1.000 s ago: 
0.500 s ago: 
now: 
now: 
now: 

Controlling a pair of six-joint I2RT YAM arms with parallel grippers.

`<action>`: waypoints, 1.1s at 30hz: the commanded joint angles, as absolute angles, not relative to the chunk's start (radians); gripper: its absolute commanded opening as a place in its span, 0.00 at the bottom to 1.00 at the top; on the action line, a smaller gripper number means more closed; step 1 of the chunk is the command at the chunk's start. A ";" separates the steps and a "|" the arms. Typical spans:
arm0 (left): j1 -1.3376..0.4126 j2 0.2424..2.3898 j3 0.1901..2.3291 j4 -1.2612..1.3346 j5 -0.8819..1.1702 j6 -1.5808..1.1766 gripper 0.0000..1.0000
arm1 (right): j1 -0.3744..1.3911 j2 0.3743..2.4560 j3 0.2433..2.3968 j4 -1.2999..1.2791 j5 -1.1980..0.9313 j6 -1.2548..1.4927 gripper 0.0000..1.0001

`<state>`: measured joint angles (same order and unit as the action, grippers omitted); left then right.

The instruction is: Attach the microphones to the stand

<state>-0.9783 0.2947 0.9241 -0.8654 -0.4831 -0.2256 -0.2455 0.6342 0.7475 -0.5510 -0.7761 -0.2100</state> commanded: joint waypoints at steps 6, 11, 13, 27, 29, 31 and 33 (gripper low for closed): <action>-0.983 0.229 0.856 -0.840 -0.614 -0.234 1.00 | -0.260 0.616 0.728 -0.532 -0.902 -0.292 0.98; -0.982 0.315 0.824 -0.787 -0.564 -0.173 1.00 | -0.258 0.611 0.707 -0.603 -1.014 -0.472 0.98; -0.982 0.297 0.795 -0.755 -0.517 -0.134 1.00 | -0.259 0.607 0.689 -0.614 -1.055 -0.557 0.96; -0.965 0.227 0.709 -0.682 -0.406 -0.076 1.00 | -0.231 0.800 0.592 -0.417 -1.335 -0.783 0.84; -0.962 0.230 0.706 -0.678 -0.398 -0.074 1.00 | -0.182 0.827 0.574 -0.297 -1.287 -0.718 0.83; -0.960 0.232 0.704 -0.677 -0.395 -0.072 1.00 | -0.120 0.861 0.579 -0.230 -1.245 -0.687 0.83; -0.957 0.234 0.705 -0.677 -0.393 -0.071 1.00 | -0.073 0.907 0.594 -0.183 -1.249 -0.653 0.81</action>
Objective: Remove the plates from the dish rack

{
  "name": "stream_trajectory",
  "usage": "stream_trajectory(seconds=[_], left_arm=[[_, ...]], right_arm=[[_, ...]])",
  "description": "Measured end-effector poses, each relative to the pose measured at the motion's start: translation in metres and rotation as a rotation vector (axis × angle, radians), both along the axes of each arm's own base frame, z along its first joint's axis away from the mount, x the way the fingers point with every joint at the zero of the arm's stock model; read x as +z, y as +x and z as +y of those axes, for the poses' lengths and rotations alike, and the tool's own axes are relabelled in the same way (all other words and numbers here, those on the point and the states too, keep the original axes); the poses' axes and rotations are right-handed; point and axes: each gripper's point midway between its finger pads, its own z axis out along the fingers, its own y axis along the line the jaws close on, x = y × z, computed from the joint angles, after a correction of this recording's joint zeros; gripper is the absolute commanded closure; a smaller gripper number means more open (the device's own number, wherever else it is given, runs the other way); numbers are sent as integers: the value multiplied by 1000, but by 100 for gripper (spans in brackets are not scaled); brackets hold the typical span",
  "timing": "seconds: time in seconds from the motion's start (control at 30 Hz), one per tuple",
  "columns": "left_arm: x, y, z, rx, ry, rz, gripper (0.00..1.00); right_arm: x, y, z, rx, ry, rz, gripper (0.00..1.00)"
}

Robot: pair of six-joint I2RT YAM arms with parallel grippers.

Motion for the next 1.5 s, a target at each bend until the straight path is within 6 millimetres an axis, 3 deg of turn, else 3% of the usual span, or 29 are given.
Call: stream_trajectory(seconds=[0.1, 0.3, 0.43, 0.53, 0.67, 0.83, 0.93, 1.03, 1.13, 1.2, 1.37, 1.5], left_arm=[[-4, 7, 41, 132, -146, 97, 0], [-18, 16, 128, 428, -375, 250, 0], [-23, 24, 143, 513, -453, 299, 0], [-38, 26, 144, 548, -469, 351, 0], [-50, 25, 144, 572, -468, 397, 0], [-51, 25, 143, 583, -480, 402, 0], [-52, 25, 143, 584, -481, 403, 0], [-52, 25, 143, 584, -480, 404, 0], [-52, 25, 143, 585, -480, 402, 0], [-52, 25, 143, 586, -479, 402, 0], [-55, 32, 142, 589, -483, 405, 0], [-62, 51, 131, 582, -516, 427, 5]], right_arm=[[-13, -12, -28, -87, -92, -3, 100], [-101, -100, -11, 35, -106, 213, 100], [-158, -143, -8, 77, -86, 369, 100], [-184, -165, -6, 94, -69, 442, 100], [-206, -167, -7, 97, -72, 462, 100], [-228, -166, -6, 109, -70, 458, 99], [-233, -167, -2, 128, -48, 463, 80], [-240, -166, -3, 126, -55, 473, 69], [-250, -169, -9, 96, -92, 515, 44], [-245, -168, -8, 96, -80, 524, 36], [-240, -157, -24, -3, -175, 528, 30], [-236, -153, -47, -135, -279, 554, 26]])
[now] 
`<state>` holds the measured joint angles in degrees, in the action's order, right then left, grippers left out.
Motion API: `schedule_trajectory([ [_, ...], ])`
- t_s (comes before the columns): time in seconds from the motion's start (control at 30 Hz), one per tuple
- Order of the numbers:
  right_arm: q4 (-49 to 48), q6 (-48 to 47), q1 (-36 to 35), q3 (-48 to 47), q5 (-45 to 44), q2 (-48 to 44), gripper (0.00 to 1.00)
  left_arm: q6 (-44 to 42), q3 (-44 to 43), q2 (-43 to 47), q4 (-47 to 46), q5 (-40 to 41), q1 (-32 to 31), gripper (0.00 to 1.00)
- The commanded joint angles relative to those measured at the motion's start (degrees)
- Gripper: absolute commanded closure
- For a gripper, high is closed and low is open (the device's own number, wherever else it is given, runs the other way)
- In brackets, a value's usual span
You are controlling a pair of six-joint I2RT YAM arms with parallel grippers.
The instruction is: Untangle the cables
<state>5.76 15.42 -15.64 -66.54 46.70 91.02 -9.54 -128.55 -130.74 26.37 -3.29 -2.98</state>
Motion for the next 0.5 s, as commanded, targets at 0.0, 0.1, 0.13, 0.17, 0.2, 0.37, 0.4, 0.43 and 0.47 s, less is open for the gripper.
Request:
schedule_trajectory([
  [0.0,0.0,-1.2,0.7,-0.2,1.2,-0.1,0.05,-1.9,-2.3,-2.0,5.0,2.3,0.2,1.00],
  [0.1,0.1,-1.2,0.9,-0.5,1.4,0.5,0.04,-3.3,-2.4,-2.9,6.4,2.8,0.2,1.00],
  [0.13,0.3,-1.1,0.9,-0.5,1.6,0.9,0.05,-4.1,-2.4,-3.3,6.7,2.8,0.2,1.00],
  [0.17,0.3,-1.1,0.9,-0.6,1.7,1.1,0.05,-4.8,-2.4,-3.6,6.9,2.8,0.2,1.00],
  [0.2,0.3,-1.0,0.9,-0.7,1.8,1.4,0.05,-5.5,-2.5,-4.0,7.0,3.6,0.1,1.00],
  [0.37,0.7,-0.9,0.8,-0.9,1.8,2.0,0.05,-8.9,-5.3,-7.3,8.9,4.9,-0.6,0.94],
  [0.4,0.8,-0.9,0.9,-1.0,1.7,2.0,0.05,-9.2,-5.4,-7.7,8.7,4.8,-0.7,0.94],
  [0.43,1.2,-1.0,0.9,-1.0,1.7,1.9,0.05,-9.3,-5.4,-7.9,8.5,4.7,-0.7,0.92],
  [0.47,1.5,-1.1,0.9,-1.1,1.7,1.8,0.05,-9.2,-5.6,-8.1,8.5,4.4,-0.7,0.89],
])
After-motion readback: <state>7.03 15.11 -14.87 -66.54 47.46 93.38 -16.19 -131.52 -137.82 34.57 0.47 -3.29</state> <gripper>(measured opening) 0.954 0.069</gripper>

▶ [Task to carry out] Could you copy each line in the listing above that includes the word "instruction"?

▶ [Expected answer]
The instruction is: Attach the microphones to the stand
The instruction is: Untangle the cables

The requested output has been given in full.